数百年前の能楽の秘伝書「風姿花伝」は加齢による衰えの存在を厳しく指摘。
若者を重用したチームビルディングを目指せ。
能楽を芸術に押し上げた観阿弥・世阿弥親子が遺した数々の口伝を記した秘伝書「風姿花伝」。
室町時代に書かれたものですが、どんな能の達人でも中年になれば体もキレも悪くなるし容姿も衰えるから、派手できらびやかなシーンは若者に任せろ、というような指摘をしています。
「風姿花伝」は芸事の秘伝書ですが、生涯をかけて極めていくべき芸ではありながら、むしろ観客の存在を重要視していて、観客にウケるかウケないか、観客を感動させられるかどうか、が芸の良し悪しであると喝破しているのです。つまり舞台を成功させることを最優先するための、ショービジネスとその中のスタープレイヤーの心得書のようになっています。
観客を感動させる切り札となる”なにか”を「風姿花伝」の著者である世阿弥は’’花”と呼んでいます。若さゆえの”花”が時分の花であり、いつかは消え去る(老化の前に敗れる)ものですが、逆にいえばどんな達人でも中年から老年に入ればその花は手に入らない。
その意味で、例えば経営者なら会社の利益(ひいては株主への利益還元と言ってもいいかもしれません)を最優先すべきだし、マーケターなら対象の商品のブランド価値向上を最優先すべきで、自分に足りない能力やスキルがあるならば、それを補填することを考えるべきということが言えるでしょう。
つまり、さまざまな観点から多様性のあるチームビルディングが大事ということです。
市場からはさまざまな”モスキート音”が発せられているのですが、あいにく肉体的にも環境的にも我々は老化を止めることができず、どんどんそのか細い音を聞き分けることができなくなります。

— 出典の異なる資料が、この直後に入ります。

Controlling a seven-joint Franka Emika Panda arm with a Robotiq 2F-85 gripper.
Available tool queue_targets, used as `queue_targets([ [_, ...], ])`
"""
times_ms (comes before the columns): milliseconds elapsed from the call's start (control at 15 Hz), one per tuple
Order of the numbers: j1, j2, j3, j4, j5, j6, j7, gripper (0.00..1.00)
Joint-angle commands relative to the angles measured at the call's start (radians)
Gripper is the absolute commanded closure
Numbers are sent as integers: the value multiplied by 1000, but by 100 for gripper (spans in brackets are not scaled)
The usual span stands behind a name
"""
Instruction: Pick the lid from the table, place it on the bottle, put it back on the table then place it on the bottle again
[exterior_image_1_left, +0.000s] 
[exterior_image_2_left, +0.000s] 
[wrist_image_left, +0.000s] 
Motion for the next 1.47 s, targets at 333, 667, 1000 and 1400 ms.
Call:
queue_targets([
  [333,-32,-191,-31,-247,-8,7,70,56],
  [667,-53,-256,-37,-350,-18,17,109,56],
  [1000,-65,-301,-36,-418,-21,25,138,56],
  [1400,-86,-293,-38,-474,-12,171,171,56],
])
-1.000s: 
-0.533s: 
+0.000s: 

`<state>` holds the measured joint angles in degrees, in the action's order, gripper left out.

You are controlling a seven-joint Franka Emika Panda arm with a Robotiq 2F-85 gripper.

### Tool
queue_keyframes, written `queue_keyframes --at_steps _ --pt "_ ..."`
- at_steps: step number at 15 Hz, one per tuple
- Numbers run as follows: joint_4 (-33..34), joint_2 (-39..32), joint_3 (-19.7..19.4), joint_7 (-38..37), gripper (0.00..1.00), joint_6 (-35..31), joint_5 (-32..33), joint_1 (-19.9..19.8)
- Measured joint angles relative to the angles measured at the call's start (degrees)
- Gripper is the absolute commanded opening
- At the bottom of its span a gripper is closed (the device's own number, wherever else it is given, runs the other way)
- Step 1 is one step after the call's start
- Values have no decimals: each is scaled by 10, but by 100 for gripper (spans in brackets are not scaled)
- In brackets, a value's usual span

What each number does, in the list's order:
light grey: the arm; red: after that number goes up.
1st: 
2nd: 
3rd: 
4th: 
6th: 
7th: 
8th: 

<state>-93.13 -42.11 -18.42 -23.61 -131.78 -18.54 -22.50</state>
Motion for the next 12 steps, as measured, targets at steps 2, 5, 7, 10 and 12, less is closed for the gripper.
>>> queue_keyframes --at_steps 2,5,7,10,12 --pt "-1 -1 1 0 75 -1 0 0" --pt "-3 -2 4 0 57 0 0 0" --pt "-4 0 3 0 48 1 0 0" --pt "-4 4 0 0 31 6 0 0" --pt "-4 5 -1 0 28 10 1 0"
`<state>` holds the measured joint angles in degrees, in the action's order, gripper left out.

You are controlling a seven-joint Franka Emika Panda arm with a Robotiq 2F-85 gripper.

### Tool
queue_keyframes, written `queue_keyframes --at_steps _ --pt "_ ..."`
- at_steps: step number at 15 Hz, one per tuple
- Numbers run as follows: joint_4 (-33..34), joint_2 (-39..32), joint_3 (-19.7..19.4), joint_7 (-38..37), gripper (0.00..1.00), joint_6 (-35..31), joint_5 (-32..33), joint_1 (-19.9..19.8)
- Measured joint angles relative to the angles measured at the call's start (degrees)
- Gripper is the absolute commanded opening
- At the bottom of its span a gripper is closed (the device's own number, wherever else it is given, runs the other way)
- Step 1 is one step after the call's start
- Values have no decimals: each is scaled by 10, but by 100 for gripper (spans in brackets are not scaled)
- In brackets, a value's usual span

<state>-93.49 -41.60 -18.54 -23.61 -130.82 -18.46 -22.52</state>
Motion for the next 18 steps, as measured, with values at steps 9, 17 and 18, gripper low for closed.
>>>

ではどうしたらいい??どうしたら花を手に入れられるのでしょう。
簡単です。若者を側におけばいいのです。優秀な若者たちを集め多様性のあるチームビルディングをするのです。(男女の違いも市場の違いにつながるので、男性だけでなく女性も必要だし、海外市場を攻めるなら多国籍軍にしたいところです)
彼らには聞こえる音があり、僕たちには聞こえない。ならば彼らに、どんな音が聞こえているのか教えてもらいましょう。
若者と仲良くしましょう。彼らの耳を頼り、自らの熟練の手腕を授ける意思を持つことが、今後の経営者やマーケターの、プロデューサーとしての資質となる、僕はそう考えています。